The OpenLava cluster job-scheduler is an open-source IBM Platform LSF compatible job-scheduler. The syntax and usage of commands is identical to the IBM Platform LSF scheduler, and users can typically migrate from one to another with no issues. This documentation provides a guide to using OpenLava on your Alces Flight Compute cluster to run different types of jobs.
See Cluster job schedulers for a description of the different use-cases of a cluster job-scheduler.
Running an Interactive job¶
You can start a new interactive job on your Flight Compute cluster by using the following example command:
bsub -Is bash
The above command uses the following options in order to create an interactive job, with shell mode support:
- Submits an interactive job and creates a pseudo-terminal when the job starts
- Choose the shell type to use when creating the interactive job
[alces@login1(scooby) ~]$ bsub -Is bash Job <104> is submitted to default queue <normal>. <<Waiting for dispatch ...>> <<Starting on ip-10-75-1-61>> [alces@ip-10-75-1-61(scooby) ~]$ module load apps/R Installing distro dependency (1/1): tk ... OK [alces@ip-10-75-1-61(scooby) ~]$ R R version 3.3.0 (2016-05-03) -- "Supposedly Educational" Copyright (C) 2016 The R Foundation for Statistical Computing Platform: x86_64-pc-linux-gnu (64-bit)
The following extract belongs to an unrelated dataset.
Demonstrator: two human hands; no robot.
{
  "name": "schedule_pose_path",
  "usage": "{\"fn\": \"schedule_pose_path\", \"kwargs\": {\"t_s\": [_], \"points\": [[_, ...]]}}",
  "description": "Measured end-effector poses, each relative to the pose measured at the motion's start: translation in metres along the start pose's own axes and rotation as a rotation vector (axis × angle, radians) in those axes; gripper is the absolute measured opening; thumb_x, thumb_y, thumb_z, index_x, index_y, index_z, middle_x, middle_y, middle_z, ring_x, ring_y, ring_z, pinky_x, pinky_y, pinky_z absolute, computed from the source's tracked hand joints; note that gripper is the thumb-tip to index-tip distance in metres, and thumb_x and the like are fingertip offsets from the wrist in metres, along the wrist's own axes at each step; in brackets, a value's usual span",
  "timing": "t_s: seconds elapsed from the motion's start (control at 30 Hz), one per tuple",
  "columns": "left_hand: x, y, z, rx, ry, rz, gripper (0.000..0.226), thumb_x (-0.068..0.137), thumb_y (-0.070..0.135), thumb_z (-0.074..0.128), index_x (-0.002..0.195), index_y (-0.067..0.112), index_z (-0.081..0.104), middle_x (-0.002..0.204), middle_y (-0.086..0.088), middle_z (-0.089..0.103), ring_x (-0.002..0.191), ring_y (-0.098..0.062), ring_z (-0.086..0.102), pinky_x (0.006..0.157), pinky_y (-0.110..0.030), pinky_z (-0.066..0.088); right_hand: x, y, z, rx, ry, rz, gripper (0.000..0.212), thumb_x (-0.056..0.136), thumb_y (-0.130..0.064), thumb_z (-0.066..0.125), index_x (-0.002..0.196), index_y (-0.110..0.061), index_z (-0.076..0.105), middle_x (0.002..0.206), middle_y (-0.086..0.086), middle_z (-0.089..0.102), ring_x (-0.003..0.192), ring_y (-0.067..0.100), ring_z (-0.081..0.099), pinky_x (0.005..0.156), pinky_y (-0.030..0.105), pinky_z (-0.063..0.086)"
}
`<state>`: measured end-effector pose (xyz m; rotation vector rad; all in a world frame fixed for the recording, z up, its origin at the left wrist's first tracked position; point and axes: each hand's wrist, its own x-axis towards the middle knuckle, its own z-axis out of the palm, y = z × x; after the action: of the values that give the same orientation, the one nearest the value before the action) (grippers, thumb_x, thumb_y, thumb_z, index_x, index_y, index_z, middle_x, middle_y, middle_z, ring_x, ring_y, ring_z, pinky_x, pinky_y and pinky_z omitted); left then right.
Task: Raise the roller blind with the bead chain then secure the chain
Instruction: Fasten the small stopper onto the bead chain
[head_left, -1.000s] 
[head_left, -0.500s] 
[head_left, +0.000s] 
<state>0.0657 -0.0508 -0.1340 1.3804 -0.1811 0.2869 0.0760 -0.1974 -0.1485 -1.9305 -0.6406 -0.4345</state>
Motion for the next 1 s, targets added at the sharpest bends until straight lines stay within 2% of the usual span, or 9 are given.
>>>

Alternatively, an interactive session can also be executed from a graphical desktop session; the job-scheduler will automatically find an available compute node to launch the job on. Applications launched from within the interactive job session are executed on the assigned cluster compute node.
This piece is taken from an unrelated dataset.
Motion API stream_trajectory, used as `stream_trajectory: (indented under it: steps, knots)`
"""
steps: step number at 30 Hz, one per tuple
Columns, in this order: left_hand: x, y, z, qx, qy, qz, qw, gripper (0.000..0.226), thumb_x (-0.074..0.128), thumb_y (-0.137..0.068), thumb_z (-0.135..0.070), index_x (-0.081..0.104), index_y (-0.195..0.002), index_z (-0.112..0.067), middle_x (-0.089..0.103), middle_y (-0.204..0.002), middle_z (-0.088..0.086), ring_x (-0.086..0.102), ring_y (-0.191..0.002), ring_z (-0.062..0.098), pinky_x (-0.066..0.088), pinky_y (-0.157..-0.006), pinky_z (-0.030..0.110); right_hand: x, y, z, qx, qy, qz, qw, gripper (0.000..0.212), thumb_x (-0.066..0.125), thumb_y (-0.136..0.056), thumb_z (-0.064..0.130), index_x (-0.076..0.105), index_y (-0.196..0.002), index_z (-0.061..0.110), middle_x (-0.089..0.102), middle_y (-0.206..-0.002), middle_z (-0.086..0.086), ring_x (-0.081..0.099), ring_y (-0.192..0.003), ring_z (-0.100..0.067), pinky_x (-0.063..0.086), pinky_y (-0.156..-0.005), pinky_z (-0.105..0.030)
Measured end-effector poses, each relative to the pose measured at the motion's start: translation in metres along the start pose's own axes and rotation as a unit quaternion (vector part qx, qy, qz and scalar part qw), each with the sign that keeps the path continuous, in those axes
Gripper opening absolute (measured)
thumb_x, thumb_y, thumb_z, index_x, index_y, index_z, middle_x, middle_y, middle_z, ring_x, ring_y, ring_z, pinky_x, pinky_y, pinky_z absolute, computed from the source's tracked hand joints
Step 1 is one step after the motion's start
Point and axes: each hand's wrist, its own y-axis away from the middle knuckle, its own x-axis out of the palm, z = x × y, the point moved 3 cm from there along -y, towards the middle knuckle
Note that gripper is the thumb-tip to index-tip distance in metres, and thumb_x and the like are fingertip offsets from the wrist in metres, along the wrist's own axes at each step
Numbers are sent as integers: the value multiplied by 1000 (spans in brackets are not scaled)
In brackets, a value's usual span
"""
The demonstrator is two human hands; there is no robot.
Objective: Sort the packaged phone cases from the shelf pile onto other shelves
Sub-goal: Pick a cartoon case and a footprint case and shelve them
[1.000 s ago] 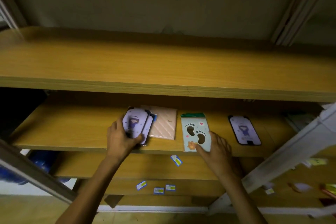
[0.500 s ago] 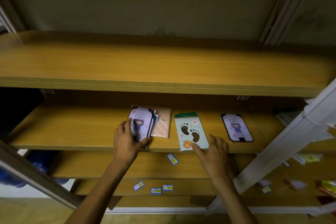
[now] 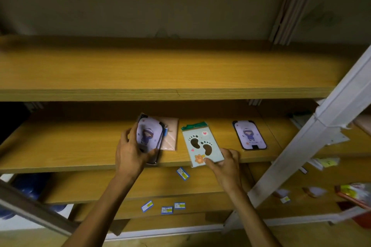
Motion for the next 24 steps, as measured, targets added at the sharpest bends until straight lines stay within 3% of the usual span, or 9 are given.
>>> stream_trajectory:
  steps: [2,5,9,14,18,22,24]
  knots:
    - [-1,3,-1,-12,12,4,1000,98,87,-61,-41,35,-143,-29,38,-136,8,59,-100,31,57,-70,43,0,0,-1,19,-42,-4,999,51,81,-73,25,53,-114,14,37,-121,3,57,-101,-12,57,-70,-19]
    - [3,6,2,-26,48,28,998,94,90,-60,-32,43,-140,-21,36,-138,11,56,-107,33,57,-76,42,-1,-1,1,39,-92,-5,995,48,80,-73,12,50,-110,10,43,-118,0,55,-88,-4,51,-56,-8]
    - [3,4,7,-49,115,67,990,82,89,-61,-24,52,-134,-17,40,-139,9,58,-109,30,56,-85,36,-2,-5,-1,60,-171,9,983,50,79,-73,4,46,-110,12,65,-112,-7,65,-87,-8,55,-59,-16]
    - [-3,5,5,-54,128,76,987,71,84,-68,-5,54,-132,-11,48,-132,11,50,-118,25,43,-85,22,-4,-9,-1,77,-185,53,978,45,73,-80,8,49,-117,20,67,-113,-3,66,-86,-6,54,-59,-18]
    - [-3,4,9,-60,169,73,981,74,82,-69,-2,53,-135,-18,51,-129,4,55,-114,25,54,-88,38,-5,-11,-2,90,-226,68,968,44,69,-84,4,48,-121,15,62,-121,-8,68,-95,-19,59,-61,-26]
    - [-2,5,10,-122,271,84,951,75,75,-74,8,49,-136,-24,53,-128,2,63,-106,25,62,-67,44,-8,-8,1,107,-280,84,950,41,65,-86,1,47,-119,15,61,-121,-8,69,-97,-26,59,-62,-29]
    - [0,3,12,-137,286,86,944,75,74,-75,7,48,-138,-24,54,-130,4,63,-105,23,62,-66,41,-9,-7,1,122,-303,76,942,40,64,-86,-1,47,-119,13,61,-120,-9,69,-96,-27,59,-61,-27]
When you’ve finished running your application, simply type
logout, or press Ctrl+D to exit the interactive job.
Submitting a batch job¶
Batch (or non-interactive) jobs allow users to leverage one of the main benefits of a cluster scheduler; jobs can be queued up with instructions on how to run them and executed across the cluster while the user does something else. Users submit jobs as scripts, which include instructions on how to run the job - the output of the job (
stderr in Linux terminology) is written to a file on disk for review later on. You can write a batch job that does anything that can be typed on the command-line.
We’ll start with a basic example - the following script is written in
bash (the default Linux command-line interpreter). You can create the script yourself using the Nano command-line editor - use the command
nano simplejobscript.sh to create a new file, then type in the contents below. This script does nothing more than print some messages to the screen (the
echo lines), and sleeps for 120 seconds. We’ve saved the script to a file called
simplejobscript.sh - the
.sh extension helps to remind us that this is a
shell script, but adding a filename extension isn’t strictly necessary for Linux.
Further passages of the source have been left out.